§ **SOURCE DATA**:
▼
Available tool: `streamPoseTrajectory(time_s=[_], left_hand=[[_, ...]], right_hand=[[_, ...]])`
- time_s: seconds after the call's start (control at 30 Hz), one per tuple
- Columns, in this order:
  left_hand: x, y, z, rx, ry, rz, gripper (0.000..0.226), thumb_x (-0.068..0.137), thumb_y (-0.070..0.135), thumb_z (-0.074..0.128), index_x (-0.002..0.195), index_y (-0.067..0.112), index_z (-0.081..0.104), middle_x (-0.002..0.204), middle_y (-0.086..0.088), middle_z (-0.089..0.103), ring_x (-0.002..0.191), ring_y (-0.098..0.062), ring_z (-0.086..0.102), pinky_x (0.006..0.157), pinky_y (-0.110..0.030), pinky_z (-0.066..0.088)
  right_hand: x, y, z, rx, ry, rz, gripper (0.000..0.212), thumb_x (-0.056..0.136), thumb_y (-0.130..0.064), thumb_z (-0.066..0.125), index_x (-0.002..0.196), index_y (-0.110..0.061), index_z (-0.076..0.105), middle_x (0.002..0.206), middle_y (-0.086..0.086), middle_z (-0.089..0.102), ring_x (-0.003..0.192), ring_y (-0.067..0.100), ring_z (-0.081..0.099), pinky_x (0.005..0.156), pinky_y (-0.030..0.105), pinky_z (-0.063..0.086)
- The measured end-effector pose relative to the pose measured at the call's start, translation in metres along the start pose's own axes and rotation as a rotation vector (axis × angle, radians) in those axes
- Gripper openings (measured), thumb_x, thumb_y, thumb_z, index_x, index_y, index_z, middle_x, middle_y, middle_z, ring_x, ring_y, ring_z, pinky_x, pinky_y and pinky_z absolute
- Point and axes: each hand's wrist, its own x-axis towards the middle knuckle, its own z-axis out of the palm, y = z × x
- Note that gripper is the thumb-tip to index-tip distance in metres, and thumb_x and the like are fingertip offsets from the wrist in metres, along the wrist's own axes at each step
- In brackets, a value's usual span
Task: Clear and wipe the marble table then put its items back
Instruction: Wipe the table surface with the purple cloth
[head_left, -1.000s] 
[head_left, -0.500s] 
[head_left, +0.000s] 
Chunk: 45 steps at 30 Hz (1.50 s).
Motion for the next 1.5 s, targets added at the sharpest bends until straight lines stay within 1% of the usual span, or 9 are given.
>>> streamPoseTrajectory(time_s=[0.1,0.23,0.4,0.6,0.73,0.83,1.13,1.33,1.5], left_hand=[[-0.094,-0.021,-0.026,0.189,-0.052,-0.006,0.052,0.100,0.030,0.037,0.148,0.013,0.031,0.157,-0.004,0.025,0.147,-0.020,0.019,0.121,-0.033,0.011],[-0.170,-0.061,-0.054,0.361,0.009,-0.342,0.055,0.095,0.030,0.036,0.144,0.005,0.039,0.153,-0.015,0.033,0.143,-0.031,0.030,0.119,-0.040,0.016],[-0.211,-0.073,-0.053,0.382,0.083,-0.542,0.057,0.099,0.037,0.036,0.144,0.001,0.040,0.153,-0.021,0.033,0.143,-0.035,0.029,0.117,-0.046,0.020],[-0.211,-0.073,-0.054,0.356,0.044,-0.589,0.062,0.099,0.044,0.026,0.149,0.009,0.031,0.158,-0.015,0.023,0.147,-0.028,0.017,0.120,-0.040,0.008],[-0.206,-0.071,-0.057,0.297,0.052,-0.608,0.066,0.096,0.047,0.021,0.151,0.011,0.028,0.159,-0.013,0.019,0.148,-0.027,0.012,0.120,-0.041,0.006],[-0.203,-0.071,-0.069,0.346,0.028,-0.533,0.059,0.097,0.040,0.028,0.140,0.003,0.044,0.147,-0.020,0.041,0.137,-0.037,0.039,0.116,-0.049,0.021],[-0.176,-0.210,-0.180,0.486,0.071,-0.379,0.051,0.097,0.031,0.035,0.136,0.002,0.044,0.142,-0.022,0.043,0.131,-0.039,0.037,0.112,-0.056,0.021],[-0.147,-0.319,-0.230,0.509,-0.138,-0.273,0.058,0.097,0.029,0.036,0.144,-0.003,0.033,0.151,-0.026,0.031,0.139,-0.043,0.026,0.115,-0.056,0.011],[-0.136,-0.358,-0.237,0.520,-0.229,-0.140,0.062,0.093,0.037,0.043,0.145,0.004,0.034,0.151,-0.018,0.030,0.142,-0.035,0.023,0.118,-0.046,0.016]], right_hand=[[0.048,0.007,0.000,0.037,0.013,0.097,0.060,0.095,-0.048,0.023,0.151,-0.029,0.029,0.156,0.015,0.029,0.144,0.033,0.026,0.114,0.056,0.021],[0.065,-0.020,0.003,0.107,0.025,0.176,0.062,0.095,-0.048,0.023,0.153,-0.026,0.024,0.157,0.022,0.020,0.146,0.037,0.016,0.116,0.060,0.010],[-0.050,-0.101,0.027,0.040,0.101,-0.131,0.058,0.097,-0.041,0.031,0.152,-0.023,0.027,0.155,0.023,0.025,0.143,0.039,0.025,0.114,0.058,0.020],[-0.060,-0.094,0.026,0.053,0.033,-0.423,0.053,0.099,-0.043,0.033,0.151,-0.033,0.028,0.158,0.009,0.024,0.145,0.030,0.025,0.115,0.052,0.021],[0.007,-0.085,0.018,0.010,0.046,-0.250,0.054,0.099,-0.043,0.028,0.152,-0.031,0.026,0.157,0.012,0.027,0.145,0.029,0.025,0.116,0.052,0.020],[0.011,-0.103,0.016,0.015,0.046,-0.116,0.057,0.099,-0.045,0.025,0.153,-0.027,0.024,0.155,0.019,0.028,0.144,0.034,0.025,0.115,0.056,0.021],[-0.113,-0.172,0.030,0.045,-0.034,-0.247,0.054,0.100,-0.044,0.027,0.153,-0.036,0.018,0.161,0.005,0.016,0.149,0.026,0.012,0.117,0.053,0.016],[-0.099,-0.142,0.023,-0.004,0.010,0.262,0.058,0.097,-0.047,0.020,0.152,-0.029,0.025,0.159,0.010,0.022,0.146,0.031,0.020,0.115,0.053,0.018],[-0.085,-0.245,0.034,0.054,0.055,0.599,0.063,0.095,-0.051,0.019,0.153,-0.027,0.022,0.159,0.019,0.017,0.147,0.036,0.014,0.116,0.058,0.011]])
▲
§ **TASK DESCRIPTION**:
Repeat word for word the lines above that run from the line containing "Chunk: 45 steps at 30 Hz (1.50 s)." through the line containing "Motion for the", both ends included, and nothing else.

§ **ANSWER BOX**:
Chunk: 45 steps at 30 Hz (1.50 s).
Motion for the next 1.5 s, targets added at the sharpest bends until straight lines stay within 1% of the usual span, or 9 are given.

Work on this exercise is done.